10 Wrestlers You Never Thought Would Get Over On TV
7. The Godfather
Charles Wright, plagued by a succession of sh*tty gimmicks, was a very poor pro wrestler in-ring when in fact he finally found it.
As the cartoonish Papa Shango, his curse on the Ultimate Warrior was very much a value range version of the genuinely harrowing cobra bite angle worked by Jake Roberts and Randy Savage. As Kama, the 'Supreme Fighting Machine', a UFC-inspired gimmick devised some 18 years before Vince McMahon told CM Punk that MMA was barbaric, he tanked again. He wasn't a shooter, WWF fans didn't know what shooters were, and WWF fans wanted to watch pro wrestling.
Leaden and uninteresting, his stint in the Nation of Domination at least made halfway acceptable use of his mammoth frame and intimidating demeanour, but he wasn't over until he took on the persona of the Godfather in 1998. There, he discovered his dormant charisma by - imagine if they let them do this now - tapping into his real-life personality.

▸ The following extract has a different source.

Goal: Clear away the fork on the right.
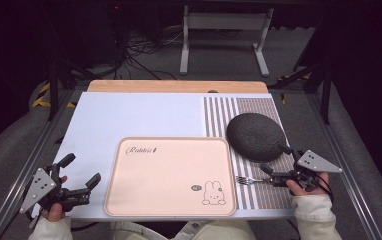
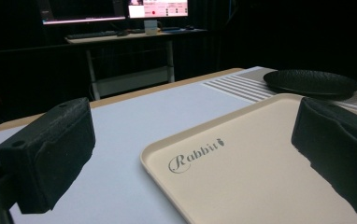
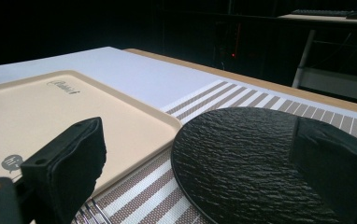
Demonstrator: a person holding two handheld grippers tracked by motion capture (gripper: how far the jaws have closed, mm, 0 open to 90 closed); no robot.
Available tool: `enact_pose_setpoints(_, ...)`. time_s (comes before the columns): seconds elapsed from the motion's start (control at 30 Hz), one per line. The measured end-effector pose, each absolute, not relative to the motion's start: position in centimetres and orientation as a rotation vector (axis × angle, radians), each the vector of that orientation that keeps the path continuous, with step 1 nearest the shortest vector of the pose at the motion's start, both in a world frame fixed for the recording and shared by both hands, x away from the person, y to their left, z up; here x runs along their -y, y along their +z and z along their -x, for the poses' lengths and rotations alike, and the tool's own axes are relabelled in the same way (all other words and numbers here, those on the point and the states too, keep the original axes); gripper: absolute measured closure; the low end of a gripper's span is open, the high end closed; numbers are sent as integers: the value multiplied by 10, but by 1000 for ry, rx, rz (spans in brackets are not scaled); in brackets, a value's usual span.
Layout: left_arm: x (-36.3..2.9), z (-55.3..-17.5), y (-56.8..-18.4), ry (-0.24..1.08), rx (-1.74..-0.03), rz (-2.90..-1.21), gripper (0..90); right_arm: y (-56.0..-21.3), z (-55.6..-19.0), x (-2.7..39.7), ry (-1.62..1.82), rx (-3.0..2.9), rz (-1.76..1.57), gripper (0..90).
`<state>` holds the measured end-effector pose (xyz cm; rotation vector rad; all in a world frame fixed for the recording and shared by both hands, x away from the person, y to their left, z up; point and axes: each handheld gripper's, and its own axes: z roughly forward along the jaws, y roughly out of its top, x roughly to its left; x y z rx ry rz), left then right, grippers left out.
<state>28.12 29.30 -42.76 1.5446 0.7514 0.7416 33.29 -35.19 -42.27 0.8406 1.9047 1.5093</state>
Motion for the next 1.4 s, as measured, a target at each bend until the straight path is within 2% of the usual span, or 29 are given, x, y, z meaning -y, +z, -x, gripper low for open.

His was an exuberant presence, he engineered a raucous call-and-response with his big booming voice, and, dating the act forevermore and rightly so, offered the sight of scantily-clad women for the 14 year-olds when they couldn't access their favourite Bookmarks when their folks were on the phone. Also, the Godfather rarely wrestled, since his opponents mostly took him up on his offer.
Sweet deal all round really. If you were 14 in 1998.